◆ **PROBLEM DESCRIPTION**
Check each line of the listing below for the string "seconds", and copy the ones that have it.

◆ **DATA BELOW**
--------------------------------

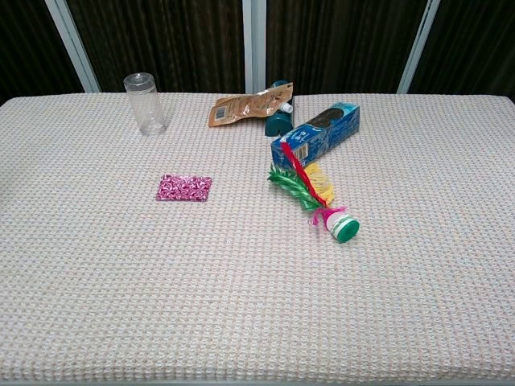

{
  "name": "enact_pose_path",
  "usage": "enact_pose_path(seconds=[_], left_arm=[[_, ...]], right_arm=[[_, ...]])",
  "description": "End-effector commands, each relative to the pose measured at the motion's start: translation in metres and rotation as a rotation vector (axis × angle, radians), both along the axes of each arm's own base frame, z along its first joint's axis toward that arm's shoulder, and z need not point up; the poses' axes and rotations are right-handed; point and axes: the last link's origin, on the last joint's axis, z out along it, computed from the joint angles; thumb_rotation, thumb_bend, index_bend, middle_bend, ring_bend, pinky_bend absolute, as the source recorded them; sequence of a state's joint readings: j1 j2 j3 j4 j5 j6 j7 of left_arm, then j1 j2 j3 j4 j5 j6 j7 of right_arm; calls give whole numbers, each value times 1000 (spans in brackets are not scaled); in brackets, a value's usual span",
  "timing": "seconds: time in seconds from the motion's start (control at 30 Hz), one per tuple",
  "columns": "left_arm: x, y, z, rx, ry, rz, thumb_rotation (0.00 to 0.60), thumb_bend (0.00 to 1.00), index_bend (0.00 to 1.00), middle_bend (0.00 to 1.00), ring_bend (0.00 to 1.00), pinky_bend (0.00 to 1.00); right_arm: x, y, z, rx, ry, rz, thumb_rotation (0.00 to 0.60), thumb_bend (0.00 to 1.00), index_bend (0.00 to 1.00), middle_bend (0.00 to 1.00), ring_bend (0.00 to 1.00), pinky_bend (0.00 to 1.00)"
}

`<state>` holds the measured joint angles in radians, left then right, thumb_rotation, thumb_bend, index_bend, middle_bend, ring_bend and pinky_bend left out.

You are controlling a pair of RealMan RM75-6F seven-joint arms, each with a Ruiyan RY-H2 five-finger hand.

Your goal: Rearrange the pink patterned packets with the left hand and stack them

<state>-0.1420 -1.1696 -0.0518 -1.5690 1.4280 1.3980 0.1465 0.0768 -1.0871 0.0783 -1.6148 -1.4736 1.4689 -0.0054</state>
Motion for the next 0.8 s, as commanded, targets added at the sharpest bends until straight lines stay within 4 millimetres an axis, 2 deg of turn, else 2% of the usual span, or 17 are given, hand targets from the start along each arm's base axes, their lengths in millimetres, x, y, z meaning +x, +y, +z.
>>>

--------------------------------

◆ **EXERCISE RESPONSE**
  "usage": "enact_pose_path(seconds=[_], left_arm=[[_, ...]], right_arm=[[_, ...]])",
  "timing": "seconds: time in seconds from the motion's start (control at 30 Hz), one per tuple",

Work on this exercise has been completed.